Similarities and differences between traditional international trade theory and new international trade theory

Traditional international trade theories mainly include theory of absolute advantage, comparative advantage theory and H-O-S model.

Ricardo's theory of comparative advantage holds that countries engage in specialized production that is conducive to improving commodity exchange conditions, and their income and welfare can be improved through international exchange. The theory of comparative advantage mainly emphasizes that countries have different functional characteristics in demand and supply. The division of labor between countries, that is, specialized production, can develop different technologies. Therefore, even with the same labor force, the production functions of different countries are different, so that the economies between countries will be divided and perform their duties.

The H-O-S (Eli Heckscher-Bertil Ohin-Paul Semuelson) model is a model of two countries, two commodities and two resource endowments. The main premise assumptions are as follows:

1) The production factors are homogeneous, or the technical level of production is the same, so the production function of products is the same. 2) The scale reward of production remains unchanged. 3) It conforms to the premise assumption of the perfectly competitive market model. 4) Make full use of production factors. 5) The factors of production are different in different countries, so the factor intensity of commodities is different, which is generally labor-intensive and capital-intensive.

The main conclusion of H-O-S theory is that a country mainly exports products produced by its relatively abundant and cheap production factors, while importing products produced by its relatively scarce production factors.

However, as early as 1953, Leontief, an American economist, found that the capital/labor ratio of American imported products was >: the capital/labor ratio of American exported products. That is to say, as a developed country with rich capital, the United States exports labor-intensive products and imports capital-intensive products, which is inconsistent with H-O-S's theoretical prediction and is called "Leontief's mystery". Leontief's discovery completely overthrew the empirical basis of traditional international trade theory.

It is for these reasons that a new international trade theory appeared in the early 1980s, which surpassed the traditional international trade models such as H-O-S model which emphasized endowment.

Among them, the famous theories are: the knowledge capital theory put forward by Romer, the author of Advanced Macroeconomic Theory, and the human capital theory put forward by Lucas. Economist stouch (1988) also put forward the view that the technology-stagnant departments that can't actively learn new technologies and new management methods will lead to the national economy falling into a "non-growth trap".
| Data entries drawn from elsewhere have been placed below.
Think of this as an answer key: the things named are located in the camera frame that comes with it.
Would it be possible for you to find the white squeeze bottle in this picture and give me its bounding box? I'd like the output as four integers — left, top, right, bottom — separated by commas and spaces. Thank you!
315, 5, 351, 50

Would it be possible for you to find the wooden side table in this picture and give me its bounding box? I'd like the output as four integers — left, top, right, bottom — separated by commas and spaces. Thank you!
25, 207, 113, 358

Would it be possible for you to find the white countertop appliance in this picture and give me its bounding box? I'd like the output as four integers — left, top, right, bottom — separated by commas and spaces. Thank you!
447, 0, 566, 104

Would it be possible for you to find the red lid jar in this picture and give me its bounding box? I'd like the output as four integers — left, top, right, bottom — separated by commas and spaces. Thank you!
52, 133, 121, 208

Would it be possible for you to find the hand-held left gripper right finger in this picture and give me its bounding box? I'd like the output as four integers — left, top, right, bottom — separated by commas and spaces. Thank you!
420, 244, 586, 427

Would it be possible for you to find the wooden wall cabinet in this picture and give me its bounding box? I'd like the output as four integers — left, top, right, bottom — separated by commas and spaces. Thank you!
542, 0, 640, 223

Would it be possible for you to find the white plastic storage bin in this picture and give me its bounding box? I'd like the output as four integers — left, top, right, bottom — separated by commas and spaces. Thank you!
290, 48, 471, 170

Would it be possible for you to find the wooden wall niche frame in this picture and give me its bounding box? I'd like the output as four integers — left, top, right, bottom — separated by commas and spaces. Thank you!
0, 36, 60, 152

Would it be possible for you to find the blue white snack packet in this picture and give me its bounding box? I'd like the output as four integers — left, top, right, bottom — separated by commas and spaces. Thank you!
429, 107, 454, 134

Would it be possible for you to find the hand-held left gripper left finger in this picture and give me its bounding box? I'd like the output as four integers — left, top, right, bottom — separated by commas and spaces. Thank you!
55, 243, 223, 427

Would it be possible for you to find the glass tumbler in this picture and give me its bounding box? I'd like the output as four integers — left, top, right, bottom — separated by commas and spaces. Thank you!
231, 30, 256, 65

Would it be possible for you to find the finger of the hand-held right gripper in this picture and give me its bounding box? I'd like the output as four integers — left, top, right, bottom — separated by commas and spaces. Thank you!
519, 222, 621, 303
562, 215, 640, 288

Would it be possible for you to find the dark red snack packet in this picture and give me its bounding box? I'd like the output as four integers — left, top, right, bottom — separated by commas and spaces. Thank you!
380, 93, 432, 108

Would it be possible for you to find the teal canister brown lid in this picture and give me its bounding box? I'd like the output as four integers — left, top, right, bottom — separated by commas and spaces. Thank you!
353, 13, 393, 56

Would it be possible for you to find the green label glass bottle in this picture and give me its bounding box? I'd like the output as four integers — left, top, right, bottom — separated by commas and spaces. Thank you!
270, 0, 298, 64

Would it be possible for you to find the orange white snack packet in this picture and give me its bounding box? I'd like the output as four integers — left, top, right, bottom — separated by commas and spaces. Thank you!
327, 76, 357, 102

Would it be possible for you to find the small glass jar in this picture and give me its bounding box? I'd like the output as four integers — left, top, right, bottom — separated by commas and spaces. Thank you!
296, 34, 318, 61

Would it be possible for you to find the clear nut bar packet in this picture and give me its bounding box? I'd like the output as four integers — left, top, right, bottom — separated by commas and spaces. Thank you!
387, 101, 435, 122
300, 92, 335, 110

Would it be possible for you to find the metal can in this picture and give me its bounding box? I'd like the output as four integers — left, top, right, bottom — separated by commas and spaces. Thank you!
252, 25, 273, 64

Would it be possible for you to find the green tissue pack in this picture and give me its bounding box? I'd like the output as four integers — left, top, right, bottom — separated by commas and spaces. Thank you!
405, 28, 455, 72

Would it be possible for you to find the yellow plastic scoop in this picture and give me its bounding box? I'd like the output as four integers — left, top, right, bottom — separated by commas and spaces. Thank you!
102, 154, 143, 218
Considering the complex factors such as intra-industry trade, FDI and multinational companies, patent licensing, technology and population quality of developing and developed countries, the new international trade theory introduces new variables such as human capital, technological progress, internal and external effects of scale, imperfect competition and transnational capital. The new theory has changed from the static economic analysis of the traditional international trade theory to the dynamic economic analysis. Emphasize the role of strategic international trade policy.

Traditional national trade theory holds that international free competition is the source of national economic development. The mainstream is relying on this traditional theory to constantly advocate the importance of trade liberalization to national economic growth, and the word we often hear-"win-win" is the embodiment of this concept.

The new international trade theory introduces endogenous economic theory and draws the conclusion that imperfect competition is the real source of national competitive advantage. According to the new international trade theory, international trade increases capital rent or investment return, and the differentiation of capital accumulation becomes more and more serious in the long run. Rich countries that export capital-intensive products will become richer and richer, while countries that import capital-intensive products will become poor from rich. A typical example of this situation is the historical evolution between North America and South America.